> **Stored data**
^^^^^^^^
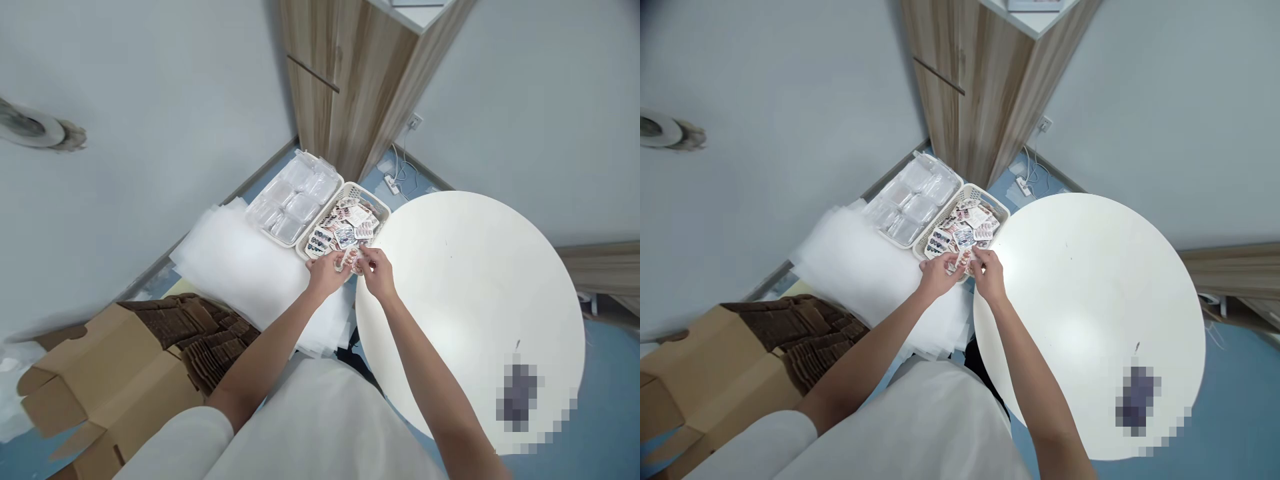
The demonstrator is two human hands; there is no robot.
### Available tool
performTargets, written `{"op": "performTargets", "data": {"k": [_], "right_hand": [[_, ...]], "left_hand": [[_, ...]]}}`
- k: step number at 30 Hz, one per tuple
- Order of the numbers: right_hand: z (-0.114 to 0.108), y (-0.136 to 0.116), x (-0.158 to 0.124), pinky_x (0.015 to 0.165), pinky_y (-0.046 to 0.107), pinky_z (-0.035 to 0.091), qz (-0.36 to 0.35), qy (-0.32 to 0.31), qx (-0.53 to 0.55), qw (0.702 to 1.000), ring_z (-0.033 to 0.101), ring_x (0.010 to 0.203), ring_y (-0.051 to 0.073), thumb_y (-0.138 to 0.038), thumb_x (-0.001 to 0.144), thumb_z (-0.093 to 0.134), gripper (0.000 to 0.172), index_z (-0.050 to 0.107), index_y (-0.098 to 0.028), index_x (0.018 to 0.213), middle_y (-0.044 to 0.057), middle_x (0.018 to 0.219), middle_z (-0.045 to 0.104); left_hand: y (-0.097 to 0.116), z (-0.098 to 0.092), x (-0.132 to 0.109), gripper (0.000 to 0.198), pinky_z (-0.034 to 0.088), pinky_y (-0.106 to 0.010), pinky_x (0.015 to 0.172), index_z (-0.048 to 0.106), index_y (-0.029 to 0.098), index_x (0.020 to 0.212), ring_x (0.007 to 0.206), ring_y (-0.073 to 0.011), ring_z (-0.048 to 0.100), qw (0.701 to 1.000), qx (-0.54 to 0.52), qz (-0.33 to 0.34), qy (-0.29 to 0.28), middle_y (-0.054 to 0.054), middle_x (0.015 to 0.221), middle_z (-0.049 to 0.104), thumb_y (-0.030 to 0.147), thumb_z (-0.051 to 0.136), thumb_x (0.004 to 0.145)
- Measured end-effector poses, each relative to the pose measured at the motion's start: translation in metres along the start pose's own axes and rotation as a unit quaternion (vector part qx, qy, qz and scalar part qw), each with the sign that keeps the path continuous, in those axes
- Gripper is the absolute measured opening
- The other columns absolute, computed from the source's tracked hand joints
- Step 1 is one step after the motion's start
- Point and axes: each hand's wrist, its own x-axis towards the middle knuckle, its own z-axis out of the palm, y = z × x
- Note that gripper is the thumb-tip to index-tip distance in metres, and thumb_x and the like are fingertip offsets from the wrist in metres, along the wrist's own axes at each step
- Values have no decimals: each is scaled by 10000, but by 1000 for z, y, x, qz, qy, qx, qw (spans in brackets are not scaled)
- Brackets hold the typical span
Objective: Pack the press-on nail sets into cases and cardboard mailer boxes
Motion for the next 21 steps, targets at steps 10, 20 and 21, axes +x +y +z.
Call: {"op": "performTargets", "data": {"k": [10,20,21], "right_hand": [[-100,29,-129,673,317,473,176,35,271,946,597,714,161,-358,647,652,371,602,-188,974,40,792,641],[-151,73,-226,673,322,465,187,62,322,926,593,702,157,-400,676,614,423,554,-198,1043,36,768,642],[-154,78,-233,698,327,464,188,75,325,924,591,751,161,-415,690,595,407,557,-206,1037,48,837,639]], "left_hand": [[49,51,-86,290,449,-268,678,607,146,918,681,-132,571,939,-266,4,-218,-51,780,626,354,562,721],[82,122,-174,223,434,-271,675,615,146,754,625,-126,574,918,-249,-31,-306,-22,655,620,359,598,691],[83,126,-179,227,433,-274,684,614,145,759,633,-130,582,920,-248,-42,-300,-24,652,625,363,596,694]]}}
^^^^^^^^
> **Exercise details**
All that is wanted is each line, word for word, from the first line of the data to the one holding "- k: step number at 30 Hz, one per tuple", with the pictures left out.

> **Answer to the problem**
The demonstrator is two human hands; there is no robot.
### Available tool
performTargets, written `{"op": "performTargets", "data": {"k": [_], "right_hand": [[_, ...]], "left_hand": [[_, ...]]}}`
- k: step number at 30 Hz, one per tuple

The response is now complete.